Submitting jobs responsibly ensures fair access to compute resources for all ACE users. Request only what you need, test before scaling up, and monitor your jobs to understand their resource usage.

Request Only What You Need

Over-requesting resources wastes cluster capacity and increases your queue wait time.

Nodes and Tasks

# BAD: Requesting more resources than needed
#SBATCH --nodes=10
#SBATCH --ntasks-per-node=32
# ... but your code only uses 1 node

# GOOD: Match resources to your actual needs
#SBATCH --nodes=1
#SBATCH --ntasks=8

Time Limits

Request realistic time limits:

# BAD: Always requesting maximum time
#SBATCH --time=7-00:00:00 # 7 days "just in case"
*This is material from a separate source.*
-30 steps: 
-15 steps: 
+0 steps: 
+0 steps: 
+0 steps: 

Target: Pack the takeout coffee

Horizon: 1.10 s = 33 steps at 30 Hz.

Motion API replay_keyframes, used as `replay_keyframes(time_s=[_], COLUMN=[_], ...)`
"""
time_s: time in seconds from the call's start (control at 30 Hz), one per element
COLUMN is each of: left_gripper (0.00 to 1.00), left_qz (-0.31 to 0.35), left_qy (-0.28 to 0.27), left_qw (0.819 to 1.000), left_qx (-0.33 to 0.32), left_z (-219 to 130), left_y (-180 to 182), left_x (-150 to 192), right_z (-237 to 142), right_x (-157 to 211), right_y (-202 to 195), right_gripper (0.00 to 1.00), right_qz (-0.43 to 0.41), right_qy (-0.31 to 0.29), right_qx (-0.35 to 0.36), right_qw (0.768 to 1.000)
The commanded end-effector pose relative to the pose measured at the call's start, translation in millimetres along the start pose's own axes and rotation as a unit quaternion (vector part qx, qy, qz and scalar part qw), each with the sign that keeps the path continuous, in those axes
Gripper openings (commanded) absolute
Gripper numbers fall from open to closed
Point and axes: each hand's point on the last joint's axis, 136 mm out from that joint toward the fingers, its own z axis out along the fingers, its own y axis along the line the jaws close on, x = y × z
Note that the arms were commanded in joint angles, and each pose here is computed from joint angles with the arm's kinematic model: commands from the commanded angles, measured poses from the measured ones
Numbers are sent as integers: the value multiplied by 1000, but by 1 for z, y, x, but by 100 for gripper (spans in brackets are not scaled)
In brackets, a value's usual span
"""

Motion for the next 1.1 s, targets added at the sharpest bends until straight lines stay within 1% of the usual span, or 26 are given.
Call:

# GOOD: Based on tested runtime + buffer
#SBATCH --time=04:00:00 # 4 hours (tested: 3 hours + 1 hour buffer)

Why this matters:

  • Shorter jobs can backfill into gaps, starting sooner
  • Over-requested time blocks resources others could use
  • The scheduler prioritizes jobs that fit available windows

Memory

# Specify memory only if you know your requirements
#SBATCH --mem=16G # Total memory per node
#SBATCH --mem-per-cpu=4G # Memory per CPU core

Test Before Scaling

Always verify your job works at small scale before requesting large resources.

Interactive Testing

# Start an interactive session
srun --nodes=1 --ntasks=1 --time=00:30:00 --pty bash

# Test your code runs
./my_program --test-mode

Small Batch Test

# Submit a minimal test job
#SBATCH --nodes=1
#SBATCH --ntasks=2
#SBATCH --time=00:30:00

./my_program --small-input

Scale Up Gradually

# After small tests succeed, gradually increase
# 1 node → 2 nodes → 4 nodes → target size

# Monitor each step before proceeding

Monitor Resource Usage

Understanding how your jobs use resources helps you request appropriately.

During Job Execution

# Check running jobs
squeue -u $USER

# Get detailed job info
scontrol show job <jobid>

# SSH to compute node and check resources (if allowed)
ssh <nodename>
top -u $USER

After Job Completion

# View job efficiency
seff <jobid>

# Example output:
# Job ID: 12345
# CPU Efficiency: 85.2%
# Memory Efficiency: 62.3% of 16.00 GB

If efficiency is low, reduce your resource requests.

Using sacct

# View completed job statistics
sacct -j <jobid> --format=JobID,Elapsed,MaxRSS,MaxVMSize,CPUTime

# View your recent jobs
sacct -u $USER --starttime=2024-01-01 --format=JobID,JobName,Elapsed,State

Job Array Best Practices

Job arrays are efficient for parameter sweeps but require care:

# GOOD: Reasonable array size with throttling
#SBATCH --array=1-100%10 # 100 tasks, max 10 running at once

# BAD: Thousands of tiny tasks flooding the scheduler
#SBATCH --array=1-10000 # No throttling

Throttle Large Arrays

# Limit concurrent tasks
#SBATCH --array=1-1000%50 # Max 50 running simultaneously

Combine Small Tasks

If each task runs for only seconds, combine them:

# Instead of 10,000 one-second tasks
# Create 100 tasks that each process 100 items

Avoid Common Mistakes

Don't Flood the Queue

# BAD: Submitting thousands of jobs in a loop
for i in {1..5000}; do
sbatch job_$i.sh
done

# GOOD: Use job arrays
#SBATCH --array=1-5000%100

Don't Ignore Failed Jobs

# Check for failures
sacct -u $USER --state=FAILED --starttime=2024-01-01

# Investigate before resubmitting
cat slurm-<jobid>.out

Don't Hardcode Paths

# BAD: Hardcoded paths that break when moved
cd /home/username/project
./run.sh

# GOOD: Use environment variables
cd $SLURM_SUBMIT_DIR
./run.sh

Dependency Chains

Use job dependencies instead of sleep loops:

# Submit first job
JOB1=$(sbatch --parsable preprocess.sh)

# Submit dependent job
sbatch --dependency=afterok:$JOB1 analysis.sh